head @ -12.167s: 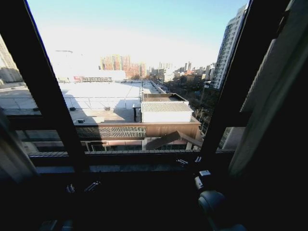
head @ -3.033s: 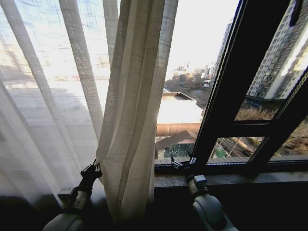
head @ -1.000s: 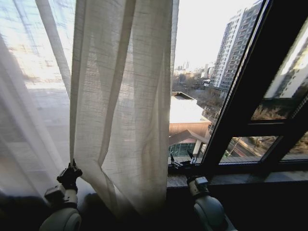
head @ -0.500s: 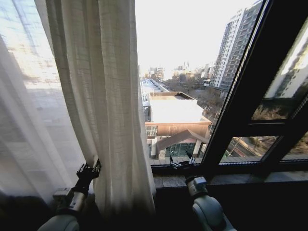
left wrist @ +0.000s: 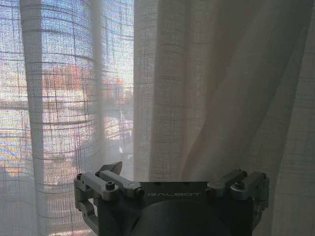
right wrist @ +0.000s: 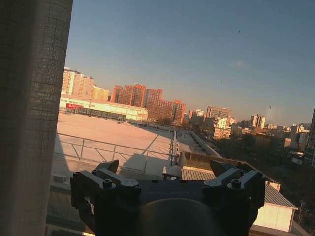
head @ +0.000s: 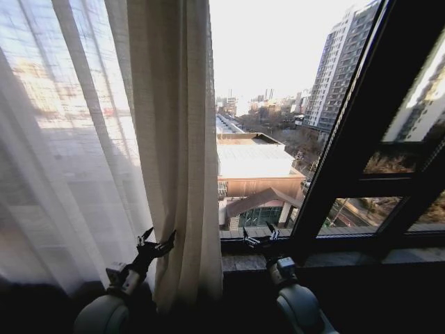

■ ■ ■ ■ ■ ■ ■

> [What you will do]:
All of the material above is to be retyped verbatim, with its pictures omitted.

> [Exercise answer]:
head @ -12.167s: 
head @ -3.033s: 
head @ -1.000s: 
head @ -0.500s: 
left wrist @ +0.000s: 
right wrist @ +0.000s: 
head @ +0.000s: 

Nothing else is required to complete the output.